In this Q&A we talk about the effects of MiFID II on investment research, and how asset managers are reacting to MiFID II.

SB: What is your perspective on how MiFID II is changing the landscape for investment research?

TC: The European perception is changing significantly about the methods the buy side will have available to fund research, and some of those changes are fairly onerous from an organizational and workflow perspective.  Responsibilities are falling squarely on the shoulders of the buy side, where historically research payments were a very collaborative process between the buy side and sell side.

SB: What are the funding options for research?

TC: There are three methods going forward, any of which require the buy side to make significant changes.  First, asset managers can pay for research out of their own P&L.  In this case, there is not much the sell side can do to help in the research payment process but they will play a primary role pricing research.  Asset managers will need to have policies and procedures, payment methodologies, and technology to support the P&L system internally.

Second, asset managers have the option of funding the research payment account (RPA) with a separate, direct charge.  Here, too, asset managers will have to set up supporting systems and/or outsource administration to a third party.  Markit is well positioned to be a solutions provider.  But again, in this second option, the sell side is not involved in the research payment process at all.
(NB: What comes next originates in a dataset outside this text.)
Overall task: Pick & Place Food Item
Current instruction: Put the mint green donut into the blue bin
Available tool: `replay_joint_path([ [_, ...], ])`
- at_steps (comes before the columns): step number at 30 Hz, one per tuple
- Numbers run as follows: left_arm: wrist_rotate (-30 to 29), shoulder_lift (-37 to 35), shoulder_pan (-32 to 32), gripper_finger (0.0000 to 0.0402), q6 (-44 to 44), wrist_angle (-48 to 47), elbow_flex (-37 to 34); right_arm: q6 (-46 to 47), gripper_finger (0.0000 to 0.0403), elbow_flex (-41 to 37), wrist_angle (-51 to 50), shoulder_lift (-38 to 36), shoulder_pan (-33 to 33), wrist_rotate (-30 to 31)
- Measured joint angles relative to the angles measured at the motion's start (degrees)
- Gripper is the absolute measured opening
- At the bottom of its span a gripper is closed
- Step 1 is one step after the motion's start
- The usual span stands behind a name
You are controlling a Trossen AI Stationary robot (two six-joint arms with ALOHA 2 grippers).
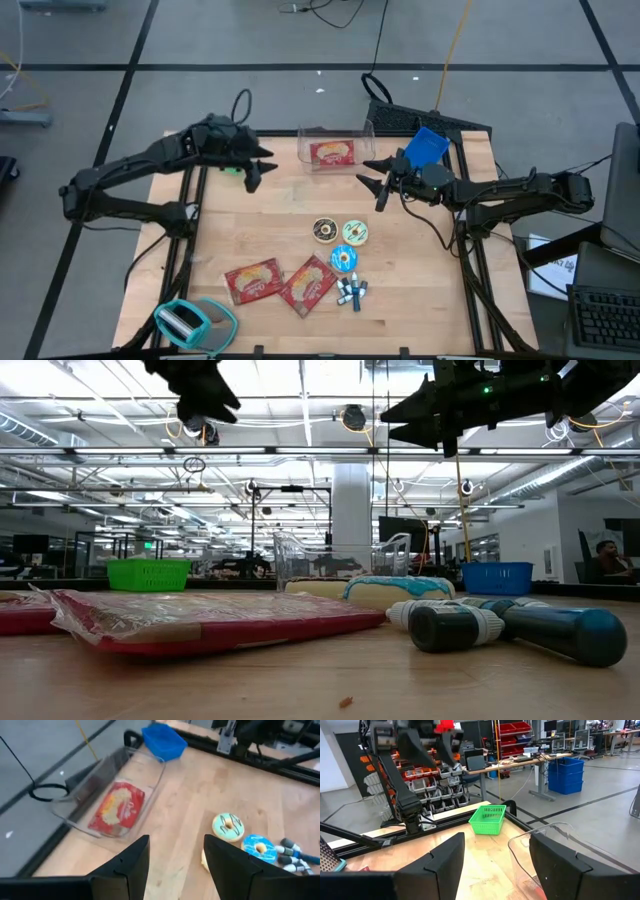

The third way research could be funded is what many would call the Enhanced CSA (Commission Sharing Agreement) method which will leverage existing CSA arrangements, but those arrangements need to be tracked at a much more granular level.  There would be an increased burden on both vendors and the sell side to track research commissions and payments at the account level but at least there is a shared responsibility and existing procedures are in place between the sell side and the buy side to support the process.

However, one can make the case that in every option there is an increased burden on the buy side to structure a methodology that best meets their individual needs dependent on business model, organizational structure and the number of underlying clients they have.  Lastly, the burdens for the buy side increase beyond the payment for research when you consider research evaluation, consumption tracking and client disclosure.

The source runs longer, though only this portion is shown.